**RECORDS:**
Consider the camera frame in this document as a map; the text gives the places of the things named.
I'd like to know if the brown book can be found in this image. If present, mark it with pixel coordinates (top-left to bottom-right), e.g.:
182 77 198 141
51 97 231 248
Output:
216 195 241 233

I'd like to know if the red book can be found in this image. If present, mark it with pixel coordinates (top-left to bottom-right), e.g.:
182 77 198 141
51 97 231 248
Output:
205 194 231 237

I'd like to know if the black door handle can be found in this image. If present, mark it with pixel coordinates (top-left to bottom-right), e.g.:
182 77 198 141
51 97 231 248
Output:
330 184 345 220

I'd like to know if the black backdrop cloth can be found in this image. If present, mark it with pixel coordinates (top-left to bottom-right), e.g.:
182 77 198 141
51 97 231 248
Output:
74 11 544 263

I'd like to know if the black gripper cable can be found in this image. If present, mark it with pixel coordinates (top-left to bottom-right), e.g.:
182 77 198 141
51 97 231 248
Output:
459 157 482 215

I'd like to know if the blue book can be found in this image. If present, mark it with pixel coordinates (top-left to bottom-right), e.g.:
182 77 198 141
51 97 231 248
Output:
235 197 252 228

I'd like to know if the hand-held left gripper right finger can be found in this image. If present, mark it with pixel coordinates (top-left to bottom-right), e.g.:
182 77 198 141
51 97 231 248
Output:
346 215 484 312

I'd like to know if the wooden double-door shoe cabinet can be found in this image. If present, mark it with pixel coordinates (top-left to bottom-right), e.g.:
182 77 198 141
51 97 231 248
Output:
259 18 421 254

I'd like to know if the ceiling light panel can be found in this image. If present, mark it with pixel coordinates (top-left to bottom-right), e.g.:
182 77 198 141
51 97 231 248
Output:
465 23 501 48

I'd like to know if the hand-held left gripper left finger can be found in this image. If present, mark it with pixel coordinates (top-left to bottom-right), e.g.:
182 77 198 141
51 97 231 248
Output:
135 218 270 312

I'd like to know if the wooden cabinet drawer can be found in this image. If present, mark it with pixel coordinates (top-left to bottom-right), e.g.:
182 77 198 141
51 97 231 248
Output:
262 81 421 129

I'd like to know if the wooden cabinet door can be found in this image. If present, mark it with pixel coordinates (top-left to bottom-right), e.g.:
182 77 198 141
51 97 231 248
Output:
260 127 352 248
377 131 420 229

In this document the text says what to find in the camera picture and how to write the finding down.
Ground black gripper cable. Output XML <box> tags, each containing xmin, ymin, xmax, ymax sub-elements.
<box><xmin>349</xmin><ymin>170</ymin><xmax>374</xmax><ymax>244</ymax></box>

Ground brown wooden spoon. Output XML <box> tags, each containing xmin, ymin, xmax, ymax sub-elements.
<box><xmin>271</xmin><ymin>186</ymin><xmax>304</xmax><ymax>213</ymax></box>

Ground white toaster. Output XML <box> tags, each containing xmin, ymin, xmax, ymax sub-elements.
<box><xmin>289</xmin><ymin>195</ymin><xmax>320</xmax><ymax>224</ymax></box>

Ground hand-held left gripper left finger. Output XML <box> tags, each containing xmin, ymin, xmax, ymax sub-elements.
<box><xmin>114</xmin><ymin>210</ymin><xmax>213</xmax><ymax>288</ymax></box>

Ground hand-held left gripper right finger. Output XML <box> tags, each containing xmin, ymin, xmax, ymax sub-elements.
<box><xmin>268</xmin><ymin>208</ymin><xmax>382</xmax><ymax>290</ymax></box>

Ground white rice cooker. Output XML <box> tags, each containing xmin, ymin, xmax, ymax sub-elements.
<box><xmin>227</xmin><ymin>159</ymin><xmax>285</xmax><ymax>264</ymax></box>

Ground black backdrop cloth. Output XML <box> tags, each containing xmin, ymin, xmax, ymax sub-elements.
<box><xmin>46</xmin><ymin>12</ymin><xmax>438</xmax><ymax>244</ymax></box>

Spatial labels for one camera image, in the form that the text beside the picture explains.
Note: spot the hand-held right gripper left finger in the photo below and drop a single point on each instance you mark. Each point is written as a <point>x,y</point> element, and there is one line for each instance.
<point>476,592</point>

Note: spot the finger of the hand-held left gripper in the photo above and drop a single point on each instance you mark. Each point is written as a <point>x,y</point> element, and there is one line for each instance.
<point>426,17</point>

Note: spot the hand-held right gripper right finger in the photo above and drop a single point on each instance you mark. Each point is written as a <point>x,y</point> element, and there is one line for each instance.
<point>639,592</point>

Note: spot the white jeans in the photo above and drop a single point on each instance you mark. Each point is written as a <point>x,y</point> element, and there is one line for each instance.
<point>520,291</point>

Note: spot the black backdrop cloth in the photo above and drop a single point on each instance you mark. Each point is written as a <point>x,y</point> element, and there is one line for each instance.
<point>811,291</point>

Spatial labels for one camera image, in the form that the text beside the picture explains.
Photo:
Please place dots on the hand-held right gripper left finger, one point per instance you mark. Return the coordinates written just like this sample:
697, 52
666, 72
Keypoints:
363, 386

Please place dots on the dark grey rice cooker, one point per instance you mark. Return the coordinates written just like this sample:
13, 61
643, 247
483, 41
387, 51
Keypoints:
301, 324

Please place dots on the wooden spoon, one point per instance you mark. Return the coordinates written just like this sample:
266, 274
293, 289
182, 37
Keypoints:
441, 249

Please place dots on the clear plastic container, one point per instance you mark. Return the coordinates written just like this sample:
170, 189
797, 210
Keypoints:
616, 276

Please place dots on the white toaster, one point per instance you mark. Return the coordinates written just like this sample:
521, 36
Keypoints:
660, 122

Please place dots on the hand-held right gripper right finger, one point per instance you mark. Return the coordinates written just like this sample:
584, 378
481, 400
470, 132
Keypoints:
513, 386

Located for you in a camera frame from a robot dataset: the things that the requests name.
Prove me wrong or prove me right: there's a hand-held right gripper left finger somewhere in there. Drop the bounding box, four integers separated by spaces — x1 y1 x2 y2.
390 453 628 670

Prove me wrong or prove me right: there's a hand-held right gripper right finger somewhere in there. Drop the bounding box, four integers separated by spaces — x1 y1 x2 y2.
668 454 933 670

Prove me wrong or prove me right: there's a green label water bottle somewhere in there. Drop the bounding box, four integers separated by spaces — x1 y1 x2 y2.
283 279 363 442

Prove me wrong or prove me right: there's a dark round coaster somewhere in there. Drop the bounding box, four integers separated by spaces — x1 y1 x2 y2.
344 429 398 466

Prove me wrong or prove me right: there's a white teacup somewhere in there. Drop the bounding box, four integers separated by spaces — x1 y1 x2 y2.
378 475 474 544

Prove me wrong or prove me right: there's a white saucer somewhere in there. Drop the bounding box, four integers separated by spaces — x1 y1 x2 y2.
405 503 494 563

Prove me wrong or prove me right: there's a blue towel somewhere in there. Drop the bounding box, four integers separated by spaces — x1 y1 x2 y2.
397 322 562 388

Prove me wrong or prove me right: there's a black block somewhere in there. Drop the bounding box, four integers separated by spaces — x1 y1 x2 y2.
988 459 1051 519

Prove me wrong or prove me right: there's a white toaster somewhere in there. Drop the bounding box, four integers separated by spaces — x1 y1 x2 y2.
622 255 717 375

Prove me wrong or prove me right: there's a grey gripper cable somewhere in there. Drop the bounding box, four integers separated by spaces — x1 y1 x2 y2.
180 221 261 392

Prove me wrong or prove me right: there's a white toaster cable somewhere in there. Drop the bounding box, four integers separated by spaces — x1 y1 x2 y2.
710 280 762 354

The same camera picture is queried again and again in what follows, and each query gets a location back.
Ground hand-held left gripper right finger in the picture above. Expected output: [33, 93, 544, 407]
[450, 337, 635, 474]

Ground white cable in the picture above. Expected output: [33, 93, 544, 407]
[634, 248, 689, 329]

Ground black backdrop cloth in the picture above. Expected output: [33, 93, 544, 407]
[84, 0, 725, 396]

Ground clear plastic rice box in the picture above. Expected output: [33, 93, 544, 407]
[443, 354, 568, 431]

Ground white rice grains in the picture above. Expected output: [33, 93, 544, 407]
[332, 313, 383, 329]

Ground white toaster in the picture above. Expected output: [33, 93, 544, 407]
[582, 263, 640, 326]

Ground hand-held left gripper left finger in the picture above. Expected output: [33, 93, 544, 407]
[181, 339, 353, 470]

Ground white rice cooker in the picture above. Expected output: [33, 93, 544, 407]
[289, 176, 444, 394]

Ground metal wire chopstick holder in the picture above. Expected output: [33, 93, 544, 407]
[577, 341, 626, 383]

**EXERCISE REQUIREMENTS:**
Return one number, the count of lines in the records holding the word "dots".

**EXERCISE ANSWER:**
6